[Problem requirements]: Please copy exactly the lines from the top of the data through the line containing "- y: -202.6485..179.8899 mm", and nothing else.

Records from a data collection:
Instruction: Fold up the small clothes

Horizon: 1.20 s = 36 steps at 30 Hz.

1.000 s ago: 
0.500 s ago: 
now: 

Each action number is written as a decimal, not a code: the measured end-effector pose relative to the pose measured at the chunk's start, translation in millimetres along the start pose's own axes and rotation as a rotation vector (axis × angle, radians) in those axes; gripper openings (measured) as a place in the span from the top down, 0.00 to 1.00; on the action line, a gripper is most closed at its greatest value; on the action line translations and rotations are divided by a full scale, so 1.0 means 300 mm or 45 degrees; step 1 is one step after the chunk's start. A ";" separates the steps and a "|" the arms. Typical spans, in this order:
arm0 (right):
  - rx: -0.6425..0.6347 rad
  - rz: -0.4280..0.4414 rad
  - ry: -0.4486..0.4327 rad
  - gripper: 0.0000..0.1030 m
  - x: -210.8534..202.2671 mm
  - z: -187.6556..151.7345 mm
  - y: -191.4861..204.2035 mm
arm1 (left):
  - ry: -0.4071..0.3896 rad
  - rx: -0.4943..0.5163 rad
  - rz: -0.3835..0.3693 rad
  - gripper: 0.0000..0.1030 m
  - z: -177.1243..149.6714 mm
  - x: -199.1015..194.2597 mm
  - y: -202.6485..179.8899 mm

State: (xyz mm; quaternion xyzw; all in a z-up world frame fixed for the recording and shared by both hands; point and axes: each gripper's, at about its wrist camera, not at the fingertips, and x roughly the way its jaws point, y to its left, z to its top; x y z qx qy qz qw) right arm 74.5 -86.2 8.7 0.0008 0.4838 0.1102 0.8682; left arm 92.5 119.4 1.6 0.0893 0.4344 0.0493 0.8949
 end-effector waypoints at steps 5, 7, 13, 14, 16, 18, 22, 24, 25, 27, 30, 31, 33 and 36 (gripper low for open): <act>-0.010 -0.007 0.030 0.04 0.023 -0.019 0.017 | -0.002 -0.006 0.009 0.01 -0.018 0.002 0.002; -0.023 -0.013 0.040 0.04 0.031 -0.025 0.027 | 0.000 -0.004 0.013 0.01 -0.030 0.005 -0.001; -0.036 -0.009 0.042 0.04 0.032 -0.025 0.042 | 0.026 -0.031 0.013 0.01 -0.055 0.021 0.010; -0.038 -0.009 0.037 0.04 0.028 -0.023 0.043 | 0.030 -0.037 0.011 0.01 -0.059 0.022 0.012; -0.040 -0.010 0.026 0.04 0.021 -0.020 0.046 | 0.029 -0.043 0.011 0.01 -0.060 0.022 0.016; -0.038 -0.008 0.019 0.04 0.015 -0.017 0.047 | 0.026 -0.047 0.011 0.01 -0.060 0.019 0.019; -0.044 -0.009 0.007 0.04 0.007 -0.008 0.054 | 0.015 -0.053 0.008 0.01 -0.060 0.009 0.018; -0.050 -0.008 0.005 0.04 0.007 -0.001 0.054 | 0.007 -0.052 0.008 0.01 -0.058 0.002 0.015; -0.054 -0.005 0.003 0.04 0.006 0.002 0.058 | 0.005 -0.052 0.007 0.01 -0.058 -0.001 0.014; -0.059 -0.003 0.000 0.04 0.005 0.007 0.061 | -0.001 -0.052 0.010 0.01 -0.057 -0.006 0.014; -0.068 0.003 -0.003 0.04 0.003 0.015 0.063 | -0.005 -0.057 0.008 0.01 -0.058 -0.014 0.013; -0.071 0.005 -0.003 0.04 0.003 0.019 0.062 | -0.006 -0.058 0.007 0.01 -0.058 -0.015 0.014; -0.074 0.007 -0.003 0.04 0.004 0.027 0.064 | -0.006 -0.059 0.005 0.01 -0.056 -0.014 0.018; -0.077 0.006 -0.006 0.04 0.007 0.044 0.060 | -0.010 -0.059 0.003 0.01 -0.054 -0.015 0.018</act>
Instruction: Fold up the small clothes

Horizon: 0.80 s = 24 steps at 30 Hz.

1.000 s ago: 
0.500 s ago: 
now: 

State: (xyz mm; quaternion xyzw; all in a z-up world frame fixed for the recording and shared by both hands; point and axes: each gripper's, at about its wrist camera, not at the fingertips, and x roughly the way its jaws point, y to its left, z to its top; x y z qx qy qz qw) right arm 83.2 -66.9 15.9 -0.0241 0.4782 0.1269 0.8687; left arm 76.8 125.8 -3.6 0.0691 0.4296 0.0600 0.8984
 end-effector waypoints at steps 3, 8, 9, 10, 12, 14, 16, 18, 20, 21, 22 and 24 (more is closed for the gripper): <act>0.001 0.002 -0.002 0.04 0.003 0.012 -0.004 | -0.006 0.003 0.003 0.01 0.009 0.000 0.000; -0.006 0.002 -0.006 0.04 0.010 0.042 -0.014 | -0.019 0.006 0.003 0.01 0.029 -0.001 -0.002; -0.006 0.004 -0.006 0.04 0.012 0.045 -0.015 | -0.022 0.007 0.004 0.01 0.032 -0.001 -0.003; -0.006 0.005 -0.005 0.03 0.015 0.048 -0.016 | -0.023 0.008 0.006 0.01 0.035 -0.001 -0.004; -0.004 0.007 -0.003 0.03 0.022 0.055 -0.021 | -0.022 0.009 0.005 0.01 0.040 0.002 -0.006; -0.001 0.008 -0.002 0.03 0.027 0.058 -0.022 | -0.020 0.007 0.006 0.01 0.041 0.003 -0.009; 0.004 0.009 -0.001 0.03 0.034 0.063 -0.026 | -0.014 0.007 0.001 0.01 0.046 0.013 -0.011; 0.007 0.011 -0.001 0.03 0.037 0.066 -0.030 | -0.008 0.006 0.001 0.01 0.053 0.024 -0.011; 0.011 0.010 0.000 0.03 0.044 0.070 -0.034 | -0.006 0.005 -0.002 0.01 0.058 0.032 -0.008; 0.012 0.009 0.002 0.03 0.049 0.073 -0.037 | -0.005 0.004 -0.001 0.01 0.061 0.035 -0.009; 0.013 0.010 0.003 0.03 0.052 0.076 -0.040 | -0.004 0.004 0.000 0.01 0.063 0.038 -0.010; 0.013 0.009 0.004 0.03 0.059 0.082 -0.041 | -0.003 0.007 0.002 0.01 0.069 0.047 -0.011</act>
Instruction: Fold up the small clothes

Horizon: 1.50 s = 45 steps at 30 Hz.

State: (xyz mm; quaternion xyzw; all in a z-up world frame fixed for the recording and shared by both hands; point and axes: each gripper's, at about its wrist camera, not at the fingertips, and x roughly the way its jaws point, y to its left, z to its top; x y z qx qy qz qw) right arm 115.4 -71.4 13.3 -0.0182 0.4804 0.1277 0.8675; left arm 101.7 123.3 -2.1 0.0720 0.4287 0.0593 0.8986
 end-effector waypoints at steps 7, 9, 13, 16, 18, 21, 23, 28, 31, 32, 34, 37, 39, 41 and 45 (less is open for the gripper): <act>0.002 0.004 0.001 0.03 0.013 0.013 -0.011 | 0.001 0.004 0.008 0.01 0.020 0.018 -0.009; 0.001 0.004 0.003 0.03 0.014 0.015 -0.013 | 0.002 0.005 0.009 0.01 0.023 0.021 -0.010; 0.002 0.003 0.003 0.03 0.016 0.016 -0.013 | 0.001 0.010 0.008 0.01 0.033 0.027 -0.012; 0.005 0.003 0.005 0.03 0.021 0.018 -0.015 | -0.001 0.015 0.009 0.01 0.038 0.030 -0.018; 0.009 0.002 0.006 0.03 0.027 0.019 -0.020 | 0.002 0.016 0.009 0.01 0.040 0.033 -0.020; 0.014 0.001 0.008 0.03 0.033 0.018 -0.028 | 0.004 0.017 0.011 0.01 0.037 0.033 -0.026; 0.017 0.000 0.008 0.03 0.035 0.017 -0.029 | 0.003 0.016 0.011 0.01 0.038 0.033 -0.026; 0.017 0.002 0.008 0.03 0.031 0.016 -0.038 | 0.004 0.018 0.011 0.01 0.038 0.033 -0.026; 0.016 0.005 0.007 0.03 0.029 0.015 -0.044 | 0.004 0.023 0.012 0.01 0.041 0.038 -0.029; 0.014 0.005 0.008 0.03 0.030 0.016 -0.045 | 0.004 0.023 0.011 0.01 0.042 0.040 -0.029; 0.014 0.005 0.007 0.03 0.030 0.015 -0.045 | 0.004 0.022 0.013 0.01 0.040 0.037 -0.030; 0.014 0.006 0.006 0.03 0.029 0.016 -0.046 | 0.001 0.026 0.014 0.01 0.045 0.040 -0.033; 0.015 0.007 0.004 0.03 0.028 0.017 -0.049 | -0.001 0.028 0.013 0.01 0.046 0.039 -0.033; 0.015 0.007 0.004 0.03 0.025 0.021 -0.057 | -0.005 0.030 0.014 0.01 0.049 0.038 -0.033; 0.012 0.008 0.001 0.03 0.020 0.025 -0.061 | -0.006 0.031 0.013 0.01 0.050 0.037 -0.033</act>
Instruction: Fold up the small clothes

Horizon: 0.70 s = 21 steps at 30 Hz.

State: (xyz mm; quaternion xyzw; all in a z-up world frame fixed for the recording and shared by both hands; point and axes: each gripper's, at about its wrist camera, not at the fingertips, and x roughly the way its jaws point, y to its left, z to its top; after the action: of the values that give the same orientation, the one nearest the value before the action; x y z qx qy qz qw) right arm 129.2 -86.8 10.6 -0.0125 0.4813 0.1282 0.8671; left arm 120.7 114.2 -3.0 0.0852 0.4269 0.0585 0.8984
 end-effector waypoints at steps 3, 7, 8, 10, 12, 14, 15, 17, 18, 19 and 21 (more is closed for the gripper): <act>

[Output]:
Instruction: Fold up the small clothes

Horizon: 1.20 s = 36 steps at 30 Hz.

1.000 s ago: 
0.500 s ago: 
now: 

Each action number is written as a decimal, not a code: the measured end-effector pose relative to the pose measured at the chunk's start, translation in millimetres along the start pose's own axes and rotation as a rotation vector (axis × angle, radians) in those axes; gripper openings (measured) as a place in the span from the top down, 0.00 to 1.00; on the action line, a gripper is most closed at its greatest value; on the action line translations and rotations are divided by a full scale, so 1.0 means 300 mm or 45 degrees; step 1 is one step after the chunk's start. A ";" separates the steps and a "|" the arms. Typical spans, in this order:
arm0 (right):
  - rx: -0.6425..0.6347 rad
  - rz: -0.4280..0.4414 rad
  - ry: -0.4486..0.4327 rad
  - gripper: 0.0000..0.1030 m
  - x: -210.8534..202.2671 mm
  - z: -187.6556..151.7345 mm
  - y: -191.4861..204.2035 mm
arm1 (left):
  - ry: -0.4071..0.3896 rad
  - rx: -0.4943..0.5163 rad
  - rz: -0.3835..0.3693 rad
  - gripper: 0.0000..0.1030 m
  - z: -177.1243..149.6714 mm
  - x: -199.1015..194.2597 mm
  - y: -202.6485..179.8899 mm

Nothing else is required to complete the exercise.